**WHAT YOU WILL DO:**
Return every record below exactly as written.

**ENTRIES SHOWN:**
____________

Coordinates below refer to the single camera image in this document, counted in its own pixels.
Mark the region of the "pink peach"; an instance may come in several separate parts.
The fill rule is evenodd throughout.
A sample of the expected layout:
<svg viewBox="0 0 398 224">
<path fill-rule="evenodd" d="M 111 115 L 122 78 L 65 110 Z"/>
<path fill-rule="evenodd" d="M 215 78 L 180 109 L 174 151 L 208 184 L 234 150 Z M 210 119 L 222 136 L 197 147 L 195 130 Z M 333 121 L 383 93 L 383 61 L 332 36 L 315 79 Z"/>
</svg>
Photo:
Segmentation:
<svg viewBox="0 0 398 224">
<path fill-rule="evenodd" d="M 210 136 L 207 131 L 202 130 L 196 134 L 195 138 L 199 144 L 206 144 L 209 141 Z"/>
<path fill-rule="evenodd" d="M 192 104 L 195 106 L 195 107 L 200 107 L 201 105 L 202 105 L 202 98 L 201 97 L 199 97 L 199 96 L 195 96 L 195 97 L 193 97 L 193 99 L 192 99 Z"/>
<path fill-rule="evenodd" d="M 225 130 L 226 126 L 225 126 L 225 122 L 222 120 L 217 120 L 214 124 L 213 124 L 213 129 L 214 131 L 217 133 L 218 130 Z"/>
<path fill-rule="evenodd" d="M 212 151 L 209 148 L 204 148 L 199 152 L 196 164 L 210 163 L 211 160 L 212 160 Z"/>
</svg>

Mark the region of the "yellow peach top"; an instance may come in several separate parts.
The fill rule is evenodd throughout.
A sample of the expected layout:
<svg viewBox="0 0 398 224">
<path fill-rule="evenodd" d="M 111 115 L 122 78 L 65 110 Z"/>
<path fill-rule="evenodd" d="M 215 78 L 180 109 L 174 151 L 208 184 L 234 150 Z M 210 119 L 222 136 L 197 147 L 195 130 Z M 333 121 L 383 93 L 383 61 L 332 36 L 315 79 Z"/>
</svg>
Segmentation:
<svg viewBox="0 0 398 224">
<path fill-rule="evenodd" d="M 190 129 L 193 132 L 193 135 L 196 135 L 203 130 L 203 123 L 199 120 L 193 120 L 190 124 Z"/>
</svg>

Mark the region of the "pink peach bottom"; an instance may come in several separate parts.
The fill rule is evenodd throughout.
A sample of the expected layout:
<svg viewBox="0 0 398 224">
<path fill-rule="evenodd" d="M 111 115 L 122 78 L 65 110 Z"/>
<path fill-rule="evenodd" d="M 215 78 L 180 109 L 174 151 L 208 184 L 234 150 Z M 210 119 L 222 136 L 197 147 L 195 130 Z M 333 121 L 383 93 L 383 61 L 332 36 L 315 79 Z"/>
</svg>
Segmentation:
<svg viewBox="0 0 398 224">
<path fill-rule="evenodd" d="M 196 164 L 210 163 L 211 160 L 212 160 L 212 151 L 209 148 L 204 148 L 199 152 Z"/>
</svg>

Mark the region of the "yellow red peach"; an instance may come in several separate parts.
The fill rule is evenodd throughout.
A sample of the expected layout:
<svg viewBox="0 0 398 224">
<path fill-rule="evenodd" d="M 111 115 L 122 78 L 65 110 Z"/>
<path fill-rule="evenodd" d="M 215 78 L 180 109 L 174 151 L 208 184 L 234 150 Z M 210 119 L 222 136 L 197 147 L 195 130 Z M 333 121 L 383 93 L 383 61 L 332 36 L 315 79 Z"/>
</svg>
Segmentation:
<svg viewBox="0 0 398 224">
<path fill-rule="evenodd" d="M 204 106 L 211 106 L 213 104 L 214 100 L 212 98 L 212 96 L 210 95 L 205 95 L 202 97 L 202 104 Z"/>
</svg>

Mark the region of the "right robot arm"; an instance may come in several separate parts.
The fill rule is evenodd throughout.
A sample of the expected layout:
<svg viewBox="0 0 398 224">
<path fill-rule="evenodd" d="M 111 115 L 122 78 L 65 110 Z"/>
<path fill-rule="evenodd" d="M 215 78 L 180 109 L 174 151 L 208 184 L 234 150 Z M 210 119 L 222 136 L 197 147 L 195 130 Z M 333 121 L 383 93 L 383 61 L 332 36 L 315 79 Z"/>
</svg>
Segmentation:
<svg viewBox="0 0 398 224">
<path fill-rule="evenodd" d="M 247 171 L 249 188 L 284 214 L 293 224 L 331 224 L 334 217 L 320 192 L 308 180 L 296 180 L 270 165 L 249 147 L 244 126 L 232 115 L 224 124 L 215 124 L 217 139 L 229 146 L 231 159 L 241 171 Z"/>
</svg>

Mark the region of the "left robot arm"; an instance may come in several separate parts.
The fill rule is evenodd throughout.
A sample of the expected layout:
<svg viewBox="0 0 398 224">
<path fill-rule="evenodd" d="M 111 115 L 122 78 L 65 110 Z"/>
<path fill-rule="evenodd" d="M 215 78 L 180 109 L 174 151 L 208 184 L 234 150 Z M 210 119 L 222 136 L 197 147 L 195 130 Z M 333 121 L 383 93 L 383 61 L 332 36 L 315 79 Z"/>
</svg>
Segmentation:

____________

**FINISHED TASK:**
Coordinates below refer to the single camera image in this document, counted in its own pixels.
Mark the region of the "pink peach"; an instance may come in several separate parts.
The fill rule is evenodd throughout.
A sample of the expected layout:
<svg viewBox="0 0 398 224">
<path fill-rule="evenodd" d="M 111 115 L 122 78 L 65 110 Z"/>
<path fill-rule="evenodd" d="M 215 78 L 180 109 L 174 151 L 208 184 L 234 150 Z M 210 119 L 222 136 L 197 147 L 195 130 Z M 333 121 L 383 93 L 383 61 L 332 36 L 315 79 Z"/>
</svg>
Photo:
Segmentation:
<svg viewBox="0 0 398 224">
<path fill-rule="evenodd" d="M 210 136 L 207 131 L 202 130 L 196 134 L 195 138 L 199 144 L 206 144 L 209 141 Z"/>
<path fill-rule="evenodd" d="M 192 104 L 195 106 L 195 107 L 200 107 L 201 105 L 202 105 L 202 98 L 201 97 L 199 97 L 199 96 L 195 96 L 195 97 L 193 97 L 193 99 L 192 99 Z"/>
<path fill-rule="evenodd" d="M 225 130 L 226 126 L 225 126 L 225 122 L 222 120 L 217 120 L 214 124 L 213 124 L 213 129 L 214 131 L 217 133 L 218 130 Z"/>
<path fill-rule="evenodd" d="M 212 151 L 209 148 L 204 148 L 199 152 L 196 164 L 210 163 L 211 160 L 212 160 Z"/>
</svg>

Mark the region of the "yellow peach top"; an instance may come in several separate parts.
The fill rule is evenodd throughout.
A sample of the expected layout:
<svg viewBox="0 0 398 224">
<path fill-rule="evenodd" d="M 111 115 L 122 78 L 65 110 Z"/>
<path fill-rule="evenodd" d="M 215 78 L 180 109 L 174 151 L 208 184 L 234 150 Z M 210 119 L 222 136 L 197 147 L 195 130 Z M 333 121 L 383 93 L 383 61 L 332 36 L 315 79 Z"/>
</svg>
Segmentation:
<svg viewBox="0 0 398 224">
<path fill-rule="evenodd" d="M 190 129 L 193 132 L 193 135 L 196 135 L 203 130 L 203 123 L 199 120 L 193 120 L 190 124 Z"/>
</svg>

Mark the region of the "pink peach bottom"; an instance may come in several separate parts.
The fill rule is evenodd throughout.
A sample of the expected layout:
<svg viewBox="0 0 398 224">
<path fill-rule="evenodd" d="M 111 115 L 122 78 L 65 110 Z"/>
<path fill-rule="evenodd" d="M 215 78 L 180 109 L 174 151 L 208 184 L 234 150 Z M 210 119 L 222 136 L 197 147 L 195 130 Z M 333 121 L 383 93 L 383 61 L 332 36 L 315 79 Z"/>
</svg>
Segmentation:
<svg viewBox="0 0 398 224">
<path fill-rule="evenodd" d="M 196 164 L 210 163 L 211 160 L 212 160 L 212 151 L 209 148 L 204 148 L 199 152 Z"/>
</svg>

Mark the region of the "yellow red peach"; an instance may come in several separate parts.
The fill rule is evenodd throughout.
A sample of the expected layout:
<svg viewBox="0 0 398 224">
<path fill-rule="evenodd" d="M 111 115 L 122 78 L 65 110 Z"/>
<path fill-rule="evenodd" d="M 215 78 L 180 109 L 174 151 L 208 184 L 234 150 Z M 210 119 L 222 136 L 197 147 L 195 130 Z M 333 121 L 383 93 L 383 61 L 332 36 L 315 79 Z"/>
</svg>
Segmentation:
<svg viewBox="0 0 398 224">
<path fill-rule="evenodd" d="M 204 106 L 211 106 L 213 104 L 214 100 L 212 98 L 212 96 L 210 95 L 205 95 L 202 97 L 202 104 Z"/>
</svg>

Mark the region of the "right robot arm"; an instance may come in several separate parts.
The fill rule is evenodd throughout.
A sample of the expected layout:
<svg viewBox="0 0 398 224">
<path fill-rule="evenodd" d="M 111 115 L 122 78 L 65 110 Z"/>
<path fill-rule="evenodd" d="M 215 78 L 180 109 L 174 151 L 208 184 L 234 150 Z M 210 119 L 222 136 L 197 147 L 195 130 Z M 333 121 L 383 93 L 383 61 L 332 36 L 315 79 Z"/>
</svg>
Segmentation:
<svg viewBox="0 0 398 224">
<path fill-rule="evenodd" d="M 247 171 L 249 188 L 284 214 L 293 224 L 331 224 L 334 217 L 320 192 L 308 180 L 296 180 L 270 165 L 249 147 L 244 126 L 232 115 L 224 124 L 215 124 L 217 139 L 229 146 L 231 159 L 241 171 Z"/>
</svg>

Mark the region of the "left robot arm"; an instance may come in several separate parts.
The fill rule is evenodd throughout.
A sample of the expected layout:
<svg viewBox="0 0 398 224">
<path fill-rule="evenodd" d="M 111 115 L 122 78 L 65 110 Z"/>
<path fill-rule="evenodd" d="M 215 78 L 180 109 L 174 151 L 208 184 L 234 150 Z M 210 119 L 222 136 L 197 147 L 195 130 Z M 333 121 L 383 93 L 383 61 L 332 36 L 315 79 Z"/>
</svg>
Segmentation:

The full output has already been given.